Helen squeezed into the bathroom and closed the door. He heard her use the toilet, which no longer flushed; she was desperate, she said. By the time she had come back he'd smoothed the picnic blanket as large as it would go and without undressing, they made love. As he ran his hands over her back he found himself thinking of where she had come from. He had been to her house once — a mock-Tudor house in a neat and hushed cul-de-sac, nicely groomed parents and a back garden with a loop of lawn around a silver birch. Her parents said that as a girl she had used to peel off the bark and glue it to the wallpaper in her bedroom, and she bolstered this story with her own memories — the white chalk of the bark on her fingertips, and the fishy smell of glue.
For his part, here in this room, he could smell foxes, milk, a mix of stench and scent. He gripped the hem of Helen's skirt. He was making love, he thought, in his parents' bedroom. Five nights ago he had been with another woman and did not regret it. So now he was one of those men he disapproved of. He clutched the back of his wife's thighs and littered her neck with messy, roaming kisses.
Afterwards they tipped the components of the picnic into the knapsack and left. The rain had stopped and the moors were steaming slightly where the sun had begun warming the soil. The sight of it filled him with renewed ambition. The day after his adventure with Joy he had gone to work and been told that he would be the lead architect on the design for the new prison. Lying in bed while Helen slept that night, he thought of it intensely. He knew how it would be — not the terrible Victorian design of herding prisoners into cramped wings, like animals, and leaving them solitary. His would have four wings, T-shaped as he had read about in a recent journal, each wing reaching out from the central hub of the prison like a free limb. And each wing would be its own community, more like a public school than a prison. In the day the men could move amongst each other, at night they would be separated.

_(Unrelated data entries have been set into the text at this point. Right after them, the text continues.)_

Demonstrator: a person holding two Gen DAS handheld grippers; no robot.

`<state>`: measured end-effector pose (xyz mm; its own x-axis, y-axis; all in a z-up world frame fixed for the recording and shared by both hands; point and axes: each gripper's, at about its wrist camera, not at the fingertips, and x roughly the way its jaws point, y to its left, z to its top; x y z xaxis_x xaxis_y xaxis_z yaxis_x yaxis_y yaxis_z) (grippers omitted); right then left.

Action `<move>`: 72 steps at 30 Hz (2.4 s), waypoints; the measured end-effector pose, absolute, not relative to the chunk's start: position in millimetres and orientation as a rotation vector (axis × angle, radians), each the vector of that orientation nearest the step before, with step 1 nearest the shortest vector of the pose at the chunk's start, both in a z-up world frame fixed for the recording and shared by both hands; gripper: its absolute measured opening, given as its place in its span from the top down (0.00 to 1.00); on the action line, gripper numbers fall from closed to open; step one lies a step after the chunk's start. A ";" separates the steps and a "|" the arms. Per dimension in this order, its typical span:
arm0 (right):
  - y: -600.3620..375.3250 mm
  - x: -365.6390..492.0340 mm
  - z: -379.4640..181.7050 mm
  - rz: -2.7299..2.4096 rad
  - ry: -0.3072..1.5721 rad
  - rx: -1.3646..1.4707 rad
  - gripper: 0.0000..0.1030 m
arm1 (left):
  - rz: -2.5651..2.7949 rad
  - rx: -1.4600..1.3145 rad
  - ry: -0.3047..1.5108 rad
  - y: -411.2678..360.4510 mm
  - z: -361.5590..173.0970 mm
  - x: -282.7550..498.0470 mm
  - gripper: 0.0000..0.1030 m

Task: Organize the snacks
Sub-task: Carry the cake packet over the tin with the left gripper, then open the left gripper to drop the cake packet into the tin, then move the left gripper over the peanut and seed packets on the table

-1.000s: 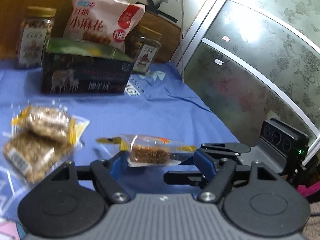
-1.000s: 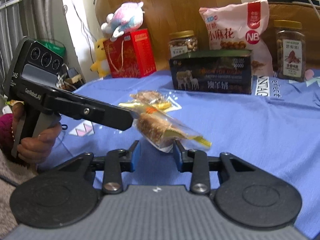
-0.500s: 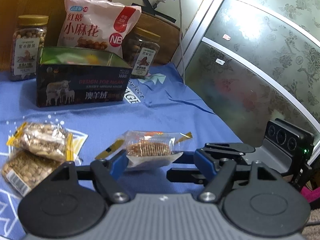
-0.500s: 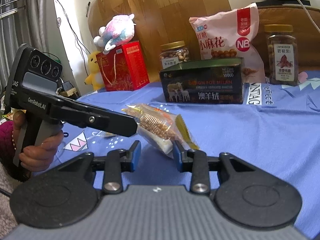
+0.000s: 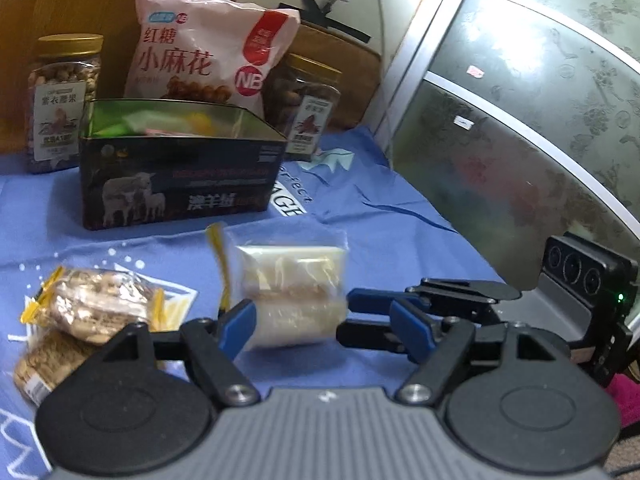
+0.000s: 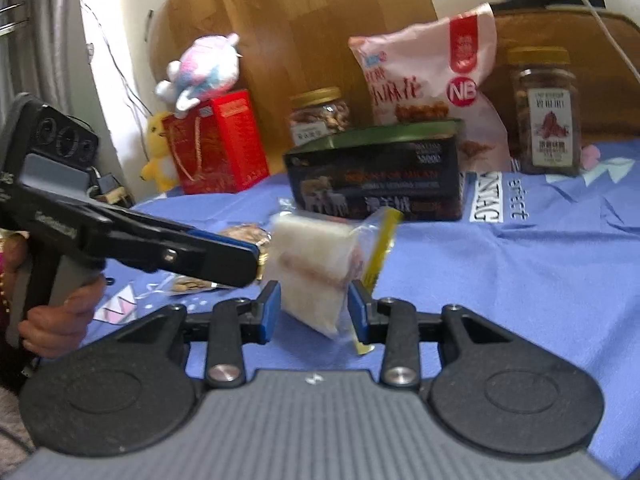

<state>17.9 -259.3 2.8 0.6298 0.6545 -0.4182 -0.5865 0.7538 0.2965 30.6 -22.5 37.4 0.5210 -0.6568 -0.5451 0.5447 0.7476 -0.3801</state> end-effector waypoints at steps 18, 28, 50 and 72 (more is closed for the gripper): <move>-234.6 52.6 -14.9 0.663 0.583 -0.055 0.44 | -0.691 -0.141 0.789 -41.2 16.7 71.4 0.29; -230.3 73.4 42.5 0.652 0.357 -0.085 0.44 | -0.665 -0.106 0.585 -34.4 88.1 92.1 0.29; -207.8 213.7 32.5 0.562 0.440 -0.066 0.29 | -0.490 -0.171 0.571 -28.6 53.4 223.2 0.16; -212.7 82.4 16.8 0.669 0.538 0.159 0.24 | -0.501 -0.105 0.480 36.2 67.1 45.2 0.07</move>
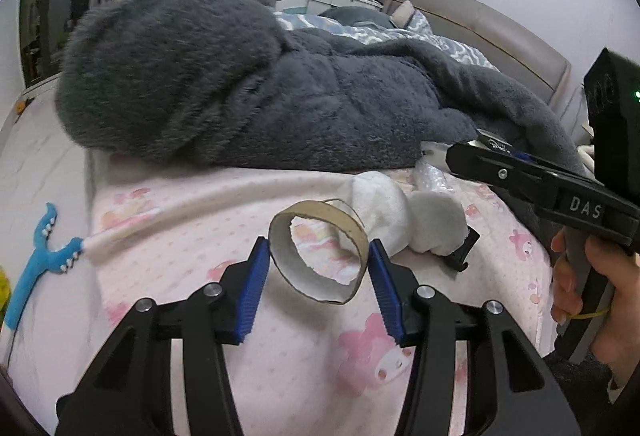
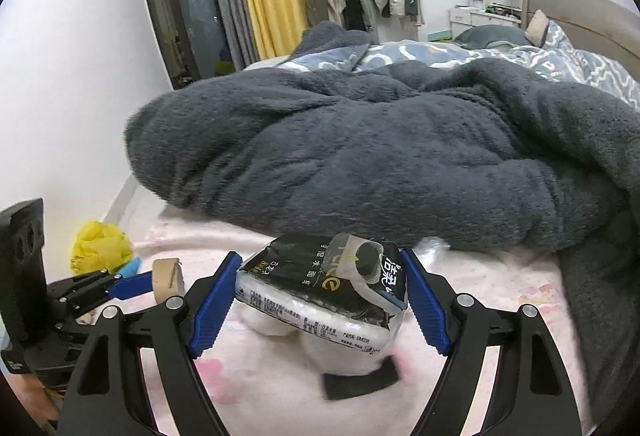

Helen said it sounded horrible. T-shaped wings? Sounded dark and dingy. Why did he want to work on such a horrible project? He told her: a prison dictated its own design like almost no other building: the size of the rooms and windows was set to a maximum, the width of the walls, the breadth of the staircases, the number of doors and windows, the regimented oval of land around which those men would run— these were all given. There was nothing less satisfying than a building which permitted its architect total freedom — much better was a building that exerted limits and challenges. To Helen it sounded far from pleasing. But it was not supposed to be pleasing; it was supposed to reform and moralise. Not punish, but moralise. This was the modern way.
Helen had sighed when he told her this, pulled her nightdress back into order under the covers, and assured him that he should not cast aspersions. A person's morality is a two-way journey, whether they appear good or bad depends only on which leg of the journey you catch them on, she said.